Family Friendly Rights

Maternity

Pregnant women or women on maternity leave are afforded special employment rights. A woman should not be subject to any detrimental action short of dismissal because, for example she is pregnant; has given birth to a child, is on maternity suspension, took or availed herself of the benefits of ordinary maternity leave (OML); took or sought to take additional maternity leave (AML). Any such action could be discriminatory.

Any woman who is dismissed will be regarded as being automatically unfairly dismissed if the reason or principal reason is connected to or with her pregnancy; the fact that she has given birth to a child and the dismissal ends the woman's OML or AML; the fact that she is on maternity suspension; the fact that she took OML or sought to take OML or availed herself of the benefits of any of the terms and conditions of her employment; the fact that she took AML or sought to do so etc. There may also be an automatically unfair dismissal if the woman is made redundant.

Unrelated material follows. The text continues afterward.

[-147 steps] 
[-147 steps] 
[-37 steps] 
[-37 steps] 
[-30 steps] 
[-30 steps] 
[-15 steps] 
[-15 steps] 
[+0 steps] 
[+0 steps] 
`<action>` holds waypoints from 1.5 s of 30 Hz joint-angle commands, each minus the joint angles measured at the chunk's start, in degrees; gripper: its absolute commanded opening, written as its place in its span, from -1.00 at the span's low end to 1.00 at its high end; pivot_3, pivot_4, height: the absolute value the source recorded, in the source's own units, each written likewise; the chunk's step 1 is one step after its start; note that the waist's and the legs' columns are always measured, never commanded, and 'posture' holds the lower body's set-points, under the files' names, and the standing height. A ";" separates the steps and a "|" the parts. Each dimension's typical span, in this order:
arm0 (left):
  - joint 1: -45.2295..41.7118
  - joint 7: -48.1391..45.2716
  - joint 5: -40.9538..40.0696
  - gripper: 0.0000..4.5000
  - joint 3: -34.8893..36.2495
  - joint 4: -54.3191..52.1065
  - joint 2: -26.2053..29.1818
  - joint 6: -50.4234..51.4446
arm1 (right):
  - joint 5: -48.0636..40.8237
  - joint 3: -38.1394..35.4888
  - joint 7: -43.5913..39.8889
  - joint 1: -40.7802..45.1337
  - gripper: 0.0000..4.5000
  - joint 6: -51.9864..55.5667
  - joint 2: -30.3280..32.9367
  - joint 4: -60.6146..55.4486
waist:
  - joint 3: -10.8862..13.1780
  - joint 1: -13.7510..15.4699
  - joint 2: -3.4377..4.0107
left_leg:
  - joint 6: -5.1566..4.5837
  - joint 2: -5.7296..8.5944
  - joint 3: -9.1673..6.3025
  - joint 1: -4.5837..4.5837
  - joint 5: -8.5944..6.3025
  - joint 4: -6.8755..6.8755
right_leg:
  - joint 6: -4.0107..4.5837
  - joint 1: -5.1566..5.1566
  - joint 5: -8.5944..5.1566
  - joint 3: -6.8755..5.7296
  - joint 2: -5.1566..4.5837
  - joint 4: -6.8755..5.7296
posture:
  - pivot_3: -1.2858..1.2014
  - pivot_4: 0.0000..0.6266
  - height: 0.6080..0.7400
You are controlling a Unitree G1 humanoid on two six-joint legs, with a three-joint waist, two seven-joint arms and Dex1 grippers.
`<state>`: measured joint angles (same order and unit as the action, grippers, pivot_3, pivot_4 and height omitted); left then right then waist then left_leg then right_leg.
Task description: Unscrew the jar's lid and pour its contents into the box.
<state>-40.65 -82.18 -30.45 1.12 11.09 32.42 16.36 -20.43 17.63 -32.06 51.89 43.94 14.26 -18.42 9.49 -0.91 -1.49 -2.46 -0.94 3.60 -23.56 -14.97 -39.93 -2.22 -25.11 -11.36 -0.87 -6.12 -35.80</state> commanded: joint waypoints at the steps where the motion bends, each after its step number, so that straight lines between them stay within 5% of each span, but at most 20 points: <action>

No period of continuous service (2 years) is required to claim unfair dismissal in these circumstances.

Discrimination

If a woman is dismissed during her pregnancy or maternity leave period because she is pregnant then the dismissal is likely to amount to sex discrimination as well as unfair dismissal.

Redundancy

If a woman is to be made redundant, she must be offered a suitable alternative position if available. Failure to do so may result in an automatically unfair dismissal.

Rights during OML

A woman is entitled to all benefits of employment which she would have had if she had not been on maternity leave except for remuneration such as company car, medical insurance. Special provisions may apply in respect of bonus or commission payments.

Rights during AML

During the AML certain parts of the contract continue such as requirement to give notice to terminate the contract. The woman is not entitled to remuneration nor the benefit of other terms such as company car or medical insurance.

A woman will continue to accrue the statutory minimum four weeks holiday per annum.

Rights upon return to work from OML

A woman returning from OML is entitled to return to the job in which she was employed prior to the maternity leave and terms and conditions no less favourable.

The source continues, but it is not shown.